Lo dicen las encuestas, más del sesenta por ciento de los andaluces quieren un cambio, ahí coinciden todos los análisis, en lo que no coinciden es en si el bloque de izquierdas, PSOE y Podemitas asociados, podrán sumar 55 parlamentarios pese a tener menos votos que aquellos que votarán por abrir ventanas y limpiar San Telmo. La Ley D'Hont es así de caprichosa, y en estas elecciones lo será más que nunca.

Sea cual sea el resultado ningún partido sumara lo suficiente para gobernar en solitario, PP y Ciudadanos lo tienen asumido. Quizá al PSOE le cueste más aceptar, caso de ser la opción que pueda formar gobierno, aceptar como socios a la izquierda más radical de nuestra historia democrática.

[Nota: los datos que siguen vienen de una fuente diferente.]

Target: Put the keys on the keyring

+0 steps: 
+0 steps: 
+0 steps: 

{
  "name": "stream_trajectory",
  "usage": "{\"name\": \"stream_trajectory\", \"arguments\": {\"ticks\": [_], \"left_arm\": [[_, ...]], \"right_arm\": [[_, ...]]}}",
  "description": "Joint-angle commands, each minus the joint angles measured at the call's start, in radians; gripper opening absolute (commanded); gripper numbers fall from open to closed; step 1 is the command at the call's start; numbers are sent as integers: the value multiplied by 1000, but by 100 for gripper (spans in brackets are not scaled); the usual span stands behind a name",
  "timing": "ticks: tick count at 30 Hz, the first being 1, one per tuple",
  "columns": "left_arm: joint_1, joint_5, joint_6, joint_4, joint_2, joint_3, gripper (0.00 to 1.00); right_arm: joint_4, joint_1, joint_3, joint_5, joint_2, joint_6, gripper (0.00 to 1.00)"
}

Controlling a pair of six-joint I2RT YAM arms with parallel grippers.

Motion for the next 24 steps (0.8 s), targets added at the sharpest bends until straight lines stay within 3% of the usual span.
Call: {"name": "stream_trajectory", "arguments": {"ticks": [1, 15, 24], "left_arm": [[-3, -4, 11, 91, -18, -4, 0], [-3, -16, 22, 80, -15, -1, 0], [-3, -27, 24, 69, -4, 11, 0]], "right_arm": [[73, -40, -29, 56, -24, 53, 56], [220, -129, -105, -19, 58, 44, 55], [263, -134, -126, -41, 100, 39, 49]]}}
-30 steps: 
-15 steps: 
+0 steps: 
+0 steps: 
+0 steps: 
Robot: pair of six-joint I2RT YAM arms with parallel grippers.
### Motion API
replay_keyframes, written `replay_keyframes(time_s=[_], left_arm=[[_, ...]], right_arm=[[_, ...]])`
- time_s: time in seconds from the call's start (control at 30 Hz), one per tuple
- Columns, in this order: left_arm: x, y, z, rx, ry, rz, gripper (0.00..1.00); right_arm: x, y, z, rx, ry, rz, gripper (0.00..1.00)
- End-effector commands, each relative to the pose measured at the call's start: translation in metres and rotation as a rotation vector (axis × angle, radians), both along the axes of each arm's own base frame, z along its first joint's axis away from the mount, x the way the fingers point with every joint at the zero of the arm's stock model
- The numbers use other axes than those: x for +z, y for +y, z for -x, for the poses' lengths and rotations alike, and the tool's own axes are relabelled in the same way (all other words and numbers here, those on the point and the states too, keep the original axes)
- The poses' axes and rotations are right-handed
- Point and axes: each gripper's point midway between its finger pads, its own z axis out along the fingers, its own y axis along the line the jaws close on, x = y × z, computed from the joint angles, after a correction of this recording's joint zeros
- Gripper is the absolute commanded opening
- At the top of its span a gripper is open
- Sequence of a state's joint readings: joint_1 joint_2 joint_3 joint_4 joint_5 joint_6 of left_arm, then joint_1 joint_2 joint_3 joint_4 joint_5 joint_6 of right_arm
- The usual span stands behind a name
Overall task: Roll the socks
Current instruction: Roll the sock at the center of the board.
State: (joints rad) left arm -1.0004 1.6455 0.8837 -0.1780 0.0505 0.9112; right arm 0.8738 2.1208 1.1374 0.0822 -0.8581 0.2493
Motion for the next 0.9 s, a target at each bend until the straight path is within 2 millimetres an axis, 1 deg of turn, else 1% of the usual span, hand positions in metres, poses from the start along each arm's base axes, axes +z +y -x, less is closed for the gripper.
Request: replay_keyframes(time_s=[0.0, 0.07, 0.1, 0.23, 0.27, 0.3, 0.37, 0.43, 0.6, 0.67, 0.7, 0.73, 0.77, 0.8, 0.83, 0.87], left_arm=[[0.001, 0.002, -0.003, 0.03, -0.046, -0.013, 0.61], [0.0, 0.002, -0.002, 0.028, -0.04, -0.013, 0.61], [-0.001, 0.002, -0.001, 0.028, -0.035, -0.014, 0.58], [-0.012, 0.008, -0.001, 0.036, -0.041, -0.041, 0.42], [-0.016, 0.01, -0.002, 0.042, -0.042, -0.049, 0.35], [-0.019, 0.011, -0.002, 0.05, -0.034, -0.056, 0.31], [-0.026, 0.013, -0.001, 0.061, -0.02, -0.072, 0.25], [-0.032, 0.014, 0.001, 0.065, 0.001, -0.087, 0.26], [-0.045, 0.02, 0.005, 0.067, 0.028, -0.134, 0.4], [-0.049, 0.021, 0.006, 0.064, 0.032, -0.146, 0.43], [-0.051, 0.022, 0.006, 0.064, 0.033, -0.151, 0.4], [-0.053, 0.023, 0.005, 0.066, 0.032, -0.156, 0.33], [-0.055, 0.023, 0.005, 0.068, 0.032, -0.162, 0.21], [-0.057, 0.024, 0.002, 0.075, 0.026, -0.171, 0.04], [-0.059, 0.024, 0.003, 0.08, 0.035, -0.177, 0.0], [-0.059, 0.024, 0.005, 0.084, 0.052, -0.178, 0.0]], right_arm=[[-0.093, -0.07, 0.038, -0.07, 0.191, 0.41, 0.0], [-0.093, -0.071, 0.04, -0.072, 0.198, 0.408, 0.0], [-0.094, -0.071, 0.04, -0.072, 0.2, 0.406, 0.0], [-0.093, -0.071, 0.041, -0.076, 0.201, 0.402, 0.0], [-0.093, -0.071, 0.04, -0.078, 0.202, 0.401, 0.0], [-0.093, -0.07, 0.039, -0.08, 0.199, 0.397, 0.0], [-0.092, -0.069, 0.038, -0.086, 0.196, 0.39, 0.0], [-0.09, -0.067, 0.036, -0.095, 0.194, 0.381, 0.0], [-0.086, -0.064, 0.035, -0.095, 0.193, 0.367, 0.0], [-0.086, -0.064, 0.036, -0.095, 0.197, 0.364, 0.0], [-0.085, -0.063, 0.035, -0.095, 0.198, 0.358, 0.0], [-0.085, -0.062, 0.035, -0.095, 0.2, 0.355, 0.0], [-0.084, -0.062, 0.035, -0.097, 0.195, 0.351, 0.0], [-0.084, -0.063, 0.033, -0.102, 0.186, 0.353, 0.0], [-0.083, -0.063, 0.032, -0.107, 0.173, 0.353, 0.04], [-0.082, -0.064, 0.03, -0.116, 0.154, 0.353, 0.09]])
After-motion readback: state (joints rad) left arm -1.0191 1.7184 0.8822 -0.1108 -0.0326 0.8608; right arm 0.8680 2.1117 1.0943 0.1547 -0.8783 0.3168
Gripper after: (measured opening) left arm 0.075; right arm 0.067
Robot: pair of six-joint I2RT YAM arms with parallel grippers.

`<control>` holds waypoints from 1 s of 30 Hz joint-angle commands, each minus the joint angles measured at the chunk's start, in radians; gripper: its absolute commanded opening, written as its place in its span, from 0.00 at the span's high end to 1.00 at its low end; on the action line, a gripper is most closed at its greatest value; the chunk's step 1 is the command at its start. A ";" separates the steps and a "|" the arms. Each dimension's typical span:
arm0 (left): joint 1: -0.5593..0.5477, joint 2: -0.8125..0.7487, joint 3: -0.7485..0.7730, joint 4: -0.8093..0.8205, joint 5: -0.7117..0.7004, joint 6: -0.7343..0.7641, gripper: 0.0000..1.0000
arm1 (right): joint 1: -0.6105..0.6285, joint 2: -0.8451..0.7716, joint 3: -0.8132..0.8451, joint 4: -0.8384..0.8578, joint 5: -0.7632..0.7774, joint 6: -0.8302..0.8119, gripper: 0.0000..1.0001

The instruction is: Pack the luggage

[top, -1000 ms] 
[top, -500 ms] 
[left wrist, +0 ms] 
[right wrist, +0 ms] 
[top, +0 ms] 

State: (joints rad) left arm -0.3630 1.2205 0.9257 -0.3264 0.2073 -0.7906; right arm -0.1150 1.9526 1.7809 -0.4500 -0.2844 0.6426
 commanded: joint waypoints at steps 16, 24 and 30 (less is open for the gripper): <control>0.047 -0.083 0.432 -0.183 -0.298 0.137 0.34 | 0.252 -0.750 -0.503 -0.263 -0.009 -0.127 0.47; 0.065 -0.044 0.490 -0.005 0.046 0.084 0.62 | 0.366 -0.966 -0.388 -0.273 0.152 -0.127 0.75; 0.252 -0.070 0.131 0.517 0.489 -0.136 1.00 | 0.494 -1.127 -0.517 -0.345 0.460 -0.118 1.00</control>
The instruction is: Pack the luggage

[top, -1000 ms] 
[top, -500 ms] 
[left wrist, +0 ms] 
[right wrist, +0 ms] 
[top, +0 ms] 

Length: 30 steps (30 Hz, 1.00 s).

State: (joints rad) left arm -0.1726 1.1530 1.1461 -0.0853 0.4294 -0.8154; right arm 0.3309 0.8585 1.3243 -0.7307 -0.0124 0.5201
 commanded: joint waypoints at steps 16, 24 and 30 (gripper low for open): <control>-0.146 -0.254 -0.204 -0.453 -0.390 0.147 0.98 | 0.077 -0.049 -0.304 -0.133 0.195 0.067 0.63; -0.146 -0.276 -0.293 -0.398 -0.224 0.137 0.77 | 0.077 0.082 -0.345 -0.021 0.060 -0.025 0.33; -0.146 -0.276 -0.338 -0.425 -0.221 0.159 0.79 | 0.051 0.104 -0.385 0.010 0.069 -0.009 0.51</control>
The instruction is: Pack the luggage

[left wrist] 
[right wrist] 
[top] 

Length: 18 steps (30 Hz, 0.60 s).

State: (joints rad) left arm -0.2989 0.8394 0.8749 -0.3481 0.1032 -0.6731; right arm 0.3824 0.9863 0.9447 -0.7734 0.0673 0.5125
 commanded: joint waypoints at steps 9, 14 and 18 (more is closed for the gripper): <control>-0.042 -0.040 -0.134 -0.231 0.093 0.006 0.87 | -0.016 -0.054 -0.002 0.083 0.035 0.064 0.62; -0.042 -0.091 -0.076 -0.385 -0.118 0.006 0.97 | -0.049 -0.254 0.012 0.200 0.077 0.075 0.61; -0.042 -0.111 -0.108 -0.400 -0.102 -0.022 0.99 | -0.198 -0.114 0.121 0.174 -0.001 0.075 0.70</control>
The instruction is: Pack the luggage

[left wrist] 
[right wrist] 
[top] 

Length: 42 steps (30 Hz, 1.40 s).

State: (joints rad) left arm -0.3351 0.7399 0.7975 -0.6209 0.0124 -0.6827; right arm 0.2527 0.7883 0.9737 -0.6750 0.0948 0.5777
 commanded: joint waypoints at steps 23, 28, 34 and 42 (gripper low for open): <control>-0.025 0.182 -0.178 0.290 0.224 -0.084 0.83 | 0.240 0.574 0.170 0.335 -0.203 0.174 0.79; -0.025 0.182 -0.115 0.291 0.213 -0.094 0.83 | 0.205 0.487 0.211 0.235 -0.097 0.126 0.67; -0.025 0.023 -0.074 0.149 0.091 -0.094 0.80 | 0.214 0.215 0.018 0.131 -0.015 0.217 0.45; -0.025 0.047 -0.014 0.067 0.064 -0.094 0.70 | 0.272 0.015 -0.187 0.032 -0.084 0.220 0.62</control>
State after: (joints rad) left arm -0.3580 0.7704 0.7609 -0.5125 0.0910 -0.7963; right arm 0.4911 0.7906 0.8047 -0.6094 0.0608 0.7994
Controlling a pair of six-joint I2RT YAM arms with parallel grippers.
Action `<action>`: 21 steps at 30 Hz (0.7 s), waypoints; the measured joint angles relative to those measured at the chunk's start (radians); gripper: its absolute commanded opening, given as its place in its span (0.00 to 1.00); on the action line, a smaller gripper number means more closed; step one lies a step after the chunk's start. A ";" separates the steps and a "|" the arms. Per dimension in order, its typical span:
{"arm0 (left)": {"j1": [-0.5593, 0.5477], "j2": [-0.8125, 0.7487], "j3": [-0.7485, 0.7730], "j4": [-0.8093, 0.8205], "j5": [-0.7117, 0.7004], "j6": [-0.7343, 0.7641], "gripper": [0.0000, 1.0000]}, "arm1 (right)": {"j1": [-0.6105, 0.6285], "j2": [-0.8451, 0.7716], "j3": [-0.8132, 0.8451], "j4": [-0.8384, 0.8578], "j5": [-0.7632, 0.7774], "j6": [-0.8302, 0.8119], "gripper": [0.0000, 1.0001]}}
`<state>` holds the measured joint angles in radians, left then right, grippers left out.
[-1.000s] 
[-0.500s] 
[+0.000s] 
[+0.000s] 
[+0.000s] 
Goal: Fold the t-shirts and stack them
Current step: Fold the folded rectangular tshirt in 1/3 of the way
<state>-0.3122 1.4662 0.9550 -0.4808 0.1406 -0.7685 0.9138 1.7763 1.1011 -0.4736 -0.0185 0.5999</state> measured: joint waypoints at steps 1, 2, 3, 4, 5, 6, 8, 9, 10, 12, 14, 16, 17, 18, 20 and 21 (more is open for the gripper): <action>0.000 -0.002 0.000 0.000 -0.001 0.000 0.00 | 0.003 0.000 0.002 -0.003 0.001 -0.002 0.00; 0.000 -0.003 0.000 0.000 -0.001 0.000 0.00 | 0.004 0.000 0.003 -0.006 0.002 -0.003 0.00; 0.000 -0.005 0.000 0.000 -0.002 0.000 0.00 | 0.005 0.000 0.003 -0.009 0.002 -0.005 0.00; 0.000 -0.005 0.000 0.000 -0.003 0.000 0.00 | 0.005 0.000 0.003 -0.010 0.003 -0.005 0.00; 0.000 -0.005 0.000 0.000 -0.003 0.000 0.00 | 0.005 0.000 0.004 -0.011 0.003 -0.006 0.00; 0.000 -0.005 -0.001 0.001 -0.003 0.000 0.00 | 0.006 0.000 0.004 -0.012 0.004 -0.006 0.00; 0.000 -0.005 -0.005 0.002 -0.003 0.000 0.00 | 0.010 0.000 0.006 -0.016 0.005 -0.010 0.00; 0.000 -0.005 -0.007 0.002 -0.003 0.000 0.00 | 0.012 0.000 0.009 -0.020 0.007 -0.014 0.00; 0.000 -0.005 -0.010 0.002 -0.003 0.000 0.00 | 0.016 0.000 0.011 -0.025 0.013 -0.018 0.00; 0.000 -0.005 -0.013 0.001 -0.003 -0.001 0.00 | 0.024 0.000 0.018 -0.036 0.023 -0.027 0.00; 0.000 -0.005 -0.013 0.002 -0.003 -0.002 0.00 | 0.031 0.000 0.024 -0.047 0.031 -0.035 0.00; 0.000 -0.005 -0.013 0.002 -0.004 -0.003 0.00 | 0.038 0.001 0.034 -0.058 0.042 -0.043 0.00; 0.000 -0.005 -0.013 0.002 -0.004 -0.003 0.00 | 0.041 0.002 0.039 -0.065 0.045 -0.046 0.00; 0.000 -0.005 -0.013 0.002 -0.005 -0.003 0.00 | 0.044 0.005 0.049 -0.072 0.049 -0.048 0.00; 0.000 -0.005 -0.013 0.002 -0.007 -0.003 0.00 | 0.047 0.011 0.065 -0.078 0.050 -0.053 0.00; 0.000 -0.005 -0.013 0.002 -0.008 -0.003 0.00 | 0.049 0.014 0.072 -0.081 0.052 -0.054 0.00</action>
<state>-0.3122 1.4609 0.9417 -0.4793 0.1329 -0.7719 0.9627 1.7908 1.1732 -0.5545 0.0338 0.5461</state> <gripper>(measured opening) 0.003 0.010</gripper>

No es que el socialismo no sea radicalizado, que así ha sido desde que Pedro Sánchez campa por el mundo, pero Susana Díaz hasta ahora había intentado vacunarse contra las políticas de su jefe de filas.

A partir del domingo nada será igual para PP y PSOE. Los primeros o logran formar gobierno o han de reflexionar qué han hecho o dejado de hacer para no poder derrotar al socialismo andaluz en cuarenta años. Los segundos si no forman gobierno supondrá el fin de un ciclo acompañado de la tragedia personal de cientos de personas que carnet en boca llevan ocupando puestos de gestión, o mala gestión, durante años en las instituciones andaluzas, quizás suba el paro algunas décimas en nuestra comunidad, porque son un ejército bien numeroso. Para el PSOE formar gobierno sería una victoria agridulce. Podemos no iba a ser tan complaciente con el socialismo como lo ha venido siendo Ciudadanos estos últimos años. Las políticas de izquierda radical, de autodeterminación, de ninguneo a nuestra bandera e instituciones constitucionales iban a marcar la pauta de los próximos cuatro años en Andalucía, una comunidad mal gestionada históricamente por quien ha gobernado hasta ahora, pero con un futuro menos esperanzador si quien va a manejar nuestras cuentas, inversiones y redistribuir la riqueza son los del discurso trasnochado que ya ha fracasado en Venezuela y otros países. Aún no hay nada decidido, queda partido, si bien la suerte está echada, pero las cartas no están levantadas, esperemos al domingo.